Forscher der Hochschulen testen gegen die Luftverschmutzung einen Park-and-ride-Knoten mit Fahrradparkhaus und Elektrotankstellen. Denn: Das Problem nimmt zu, die Bevölkerung im Großraum Graz ist seit 1991 um 22 Prozent gewachsen. Fast 300 000 Menschen wohnen in der Stadt, davon studieren 62 000 an einer der sechs Hochschulen. „Die 200 000 Jobs, die es in Graz gibt, werden zur Hälfte von Pendlern erledigt“, berichtet Rajakovics. „Die Stadt hat zwar ein Mobilitätskonzept, das den Autoverkehr verringern will, doch die Pläne werden nicht umgesetzt“, beschwert sich Tina Wirnsberger, die grüne Umweltstadträtin über die ÖVP-FPÖ-Mehrheit im Stadtrat.

Immerhin werden seit achtzehn Monaten vier Elektrobusse erprobt, zwei davon aus China und zwei aus Bulgarien.

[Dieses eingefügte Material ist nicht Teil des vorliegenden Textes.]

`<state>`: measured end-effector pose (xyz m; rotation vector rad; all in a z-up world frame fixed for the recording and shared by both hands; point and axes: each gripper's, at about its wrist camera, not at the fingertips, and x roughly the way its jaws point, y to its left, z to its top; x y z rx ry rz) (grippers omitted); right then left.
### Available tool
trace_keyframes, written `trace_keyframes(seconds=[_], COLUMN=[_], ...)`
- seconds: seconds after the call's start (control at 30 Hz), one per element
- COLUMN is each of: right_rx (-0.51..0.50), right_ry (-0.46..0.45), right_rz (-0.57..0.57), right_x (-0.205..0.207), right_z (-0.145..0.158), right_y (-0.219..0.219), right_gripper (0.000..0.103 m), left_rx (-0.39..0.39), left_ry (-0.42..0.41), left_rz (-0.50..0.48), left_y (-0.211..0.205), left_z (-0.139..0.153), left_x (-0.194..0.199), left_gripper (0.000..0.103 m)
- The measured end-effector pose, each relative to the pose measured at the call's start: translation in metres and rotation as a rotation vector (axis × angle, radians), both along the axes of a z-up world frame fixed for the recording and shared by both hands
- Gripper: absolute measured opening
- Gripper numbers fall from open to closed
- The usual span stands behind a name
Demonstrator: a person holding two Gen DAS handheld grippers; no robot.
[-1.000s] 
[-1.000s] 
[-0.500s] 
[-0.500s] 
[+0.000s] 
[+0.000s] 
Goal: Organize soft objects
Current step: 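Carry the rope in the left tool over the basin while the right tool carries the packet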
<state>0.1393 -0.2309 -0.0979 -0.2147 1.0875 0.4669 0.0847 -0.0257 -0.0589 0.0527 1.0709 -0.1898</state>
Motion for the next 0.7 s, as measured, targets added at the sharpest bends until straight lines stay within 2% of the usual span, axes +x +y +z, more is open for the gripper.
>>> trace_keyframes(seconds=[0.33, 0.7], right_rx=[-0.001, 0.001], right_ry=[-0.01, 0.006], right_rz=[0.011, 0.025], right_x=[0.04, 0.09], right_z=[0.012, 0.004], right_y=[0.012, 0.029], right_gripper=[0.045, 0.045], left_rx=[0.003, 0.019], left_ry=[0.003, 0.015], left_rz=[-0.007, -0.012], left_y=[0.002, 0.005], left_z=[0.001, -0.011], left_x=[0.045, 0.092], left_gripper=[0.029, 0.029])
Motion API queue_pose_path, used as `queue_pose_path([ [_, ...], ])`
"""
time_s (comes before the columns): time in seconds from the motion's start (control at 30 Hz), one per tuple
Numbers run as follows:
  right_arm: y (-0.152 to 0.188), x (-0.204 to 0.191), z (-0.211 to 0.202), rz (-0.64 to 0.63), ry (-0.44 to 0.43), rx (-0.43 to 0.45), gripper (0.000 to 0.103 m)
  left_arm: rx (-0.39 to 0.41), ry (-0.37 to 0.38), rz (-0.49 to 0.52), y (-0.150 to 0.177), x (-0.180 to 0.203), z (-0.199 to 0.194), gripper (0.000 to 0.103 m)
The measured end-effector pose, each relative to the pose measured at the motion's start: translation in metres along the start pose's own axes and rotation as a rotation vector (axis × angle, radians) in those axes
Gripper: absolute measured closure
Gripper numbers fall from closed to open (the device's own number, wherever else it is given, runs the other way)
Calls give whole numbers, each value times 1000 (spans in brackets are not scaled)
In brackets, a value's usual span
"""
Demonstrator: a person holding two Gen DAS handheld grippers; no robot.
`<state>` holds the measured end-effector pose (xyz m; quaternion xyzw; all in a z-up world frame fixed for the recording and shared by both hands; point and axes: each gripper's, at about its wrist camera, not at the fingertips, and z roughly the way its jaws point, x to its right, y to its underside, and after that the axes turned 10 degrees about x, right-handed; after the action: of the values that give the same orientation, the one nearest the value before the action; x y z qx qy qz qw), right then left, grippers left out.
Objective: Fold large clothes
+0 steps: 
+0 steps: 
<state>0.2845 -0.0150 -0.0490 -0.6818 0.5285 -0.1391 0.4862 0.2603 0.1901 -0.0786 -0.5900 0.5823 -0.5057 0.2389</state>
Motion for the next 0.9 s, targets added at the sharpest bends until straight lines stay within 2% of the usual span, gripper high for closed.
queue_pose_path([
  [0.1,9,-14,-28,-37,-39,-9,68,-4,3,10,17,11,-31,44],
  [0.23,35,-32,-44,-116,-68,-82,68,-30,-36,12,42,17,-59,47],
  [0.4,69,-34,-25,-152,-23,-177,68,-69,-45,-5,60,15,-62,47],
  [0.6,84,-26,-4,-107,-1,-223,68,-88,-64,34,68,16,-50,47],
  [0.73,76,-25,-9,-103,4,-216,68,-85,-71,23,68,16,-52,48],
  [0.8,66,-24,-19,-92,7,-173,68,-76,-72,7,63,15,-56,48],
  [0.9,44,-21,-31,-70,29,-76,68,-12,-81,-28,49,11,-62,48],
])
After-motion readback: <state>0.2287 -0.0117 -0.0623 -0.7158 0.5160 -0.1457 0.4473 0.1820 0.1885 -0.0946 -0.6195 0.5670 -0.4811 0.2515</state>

Der Sprecher der Verkehrsbetriebe Gerald Pichler rechnet mit einem positiven Abschlussbericht im Herbst. „Die Passagiere und die Fahrer sind damit zufrieden.“ Doch die Busse fahren nur sehr selten, es gebe viele technische Probleme. Im Herbst sollen nun Wasserstoff-Busse in den Probebetrieb gehen, doch ÖVP-Stadtrat Rajakovics ist skeptisch: „Das Problem ist, dass die Herstellung des Wasserstoffs sehr teuer ist.“ Er schwärmt von einem anderen Projekt: „Eine Seilbahn, mit der die Pendler an der Stadtgrenze abgefangen werden können.“ Außerdem solle eine „Minimetro“, die sowohl überirdisch als unterirdisch fährt, Ost und Westteil der Stadt verbinden. „Das wäre allerdings viel teurer als die Gondel.“ Eine Gondelbahn würde sogar der Bund fördern. Für weitere Straßenbahnen gibt es dagegen kein Geld aus Wien.

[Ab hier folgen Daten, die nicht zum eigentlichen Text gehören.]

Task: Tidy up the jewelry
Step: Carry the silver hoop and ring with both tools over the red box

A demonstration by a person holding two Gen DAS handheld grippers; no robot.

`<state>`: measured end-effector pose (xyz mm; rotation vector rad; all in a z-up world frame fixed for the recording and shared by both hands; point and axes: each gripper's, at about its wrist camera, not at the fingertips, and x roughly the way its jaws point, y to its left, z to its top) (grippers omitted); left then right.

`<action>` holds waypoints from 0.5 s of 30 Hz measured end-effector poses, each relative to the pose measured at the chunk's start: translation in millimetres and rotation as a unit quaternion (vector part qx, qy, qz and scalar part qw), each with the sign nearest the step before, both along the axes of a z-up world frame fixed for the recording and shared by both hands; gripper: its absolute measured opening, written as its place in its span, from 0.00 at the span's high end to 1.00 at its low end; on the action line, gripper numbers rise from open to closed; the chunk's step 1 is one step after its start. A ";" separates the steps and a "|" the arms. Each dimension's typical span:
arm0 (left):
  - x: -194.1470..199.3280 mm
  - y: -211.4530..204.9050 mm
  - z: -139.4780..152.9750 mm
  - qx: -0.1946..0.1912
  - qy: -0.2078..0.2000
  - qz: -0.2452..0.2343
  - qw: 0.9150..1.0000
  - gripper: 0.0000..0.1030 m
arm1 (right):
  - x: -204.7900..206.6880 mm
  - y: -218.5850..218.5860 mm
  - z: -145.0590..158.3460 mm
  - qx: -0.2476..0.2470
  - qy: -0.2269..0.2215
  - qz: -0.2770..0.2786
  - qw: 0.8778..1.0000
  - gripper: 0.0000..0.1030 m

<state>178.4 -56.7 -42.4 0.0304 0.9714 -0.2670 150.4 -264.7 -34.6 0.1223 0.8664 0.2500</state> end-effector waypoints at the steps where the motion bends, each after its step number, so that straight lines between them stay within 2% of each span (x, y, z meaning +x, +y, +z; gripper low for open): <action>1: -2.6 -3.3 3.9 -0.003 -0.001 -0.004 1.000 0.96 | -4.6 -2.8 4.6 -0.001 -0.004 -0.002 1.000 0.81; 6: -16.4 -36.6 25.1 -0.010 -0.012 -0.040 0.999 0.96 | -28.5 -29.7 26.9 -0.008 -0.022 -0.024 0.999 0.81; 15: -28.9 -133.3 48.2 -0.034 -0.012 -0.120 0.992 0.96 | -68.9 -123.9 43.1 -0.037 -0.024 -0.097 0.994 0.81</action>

Bürgermeister Siegfried Nagl ist in der Zwickmühle. Im Mai hat er eine Studie präsentiert, die Forscher der Grazer Universität und des Bundesumweltamtes ausgearbeitet haben. Sie kamen zu dem Ergebnis, dass eine City-Maut in Höhe von acht Euro pro Tag eine Reduzierung des Verkehrs um 23 Prozent zur Folge hätte. Auch ein autofreier Tag hätte ebenso starke Wirkung. Doch der Stadtregierung passen die Ergebnisse nicht ins Konzept. „Eine City-Maut würde den Geschäftsleuten in der Stadt schaden“, sagt Stadtrat Rajakovics. „Die Feinstaubzone geht weit über Graz hinaus. Die Menschen würden dann einfach außerhalb einkaufen.“ Zur City-Maut kämen die Parkgebühren hinzu. Das sei „politisch nicht durchsetzbar“, sagt der ÖVP-Mann. Er will lieber den Nahverkehr im Umland ausbauen und auch dort die Ticketpreise halbieren.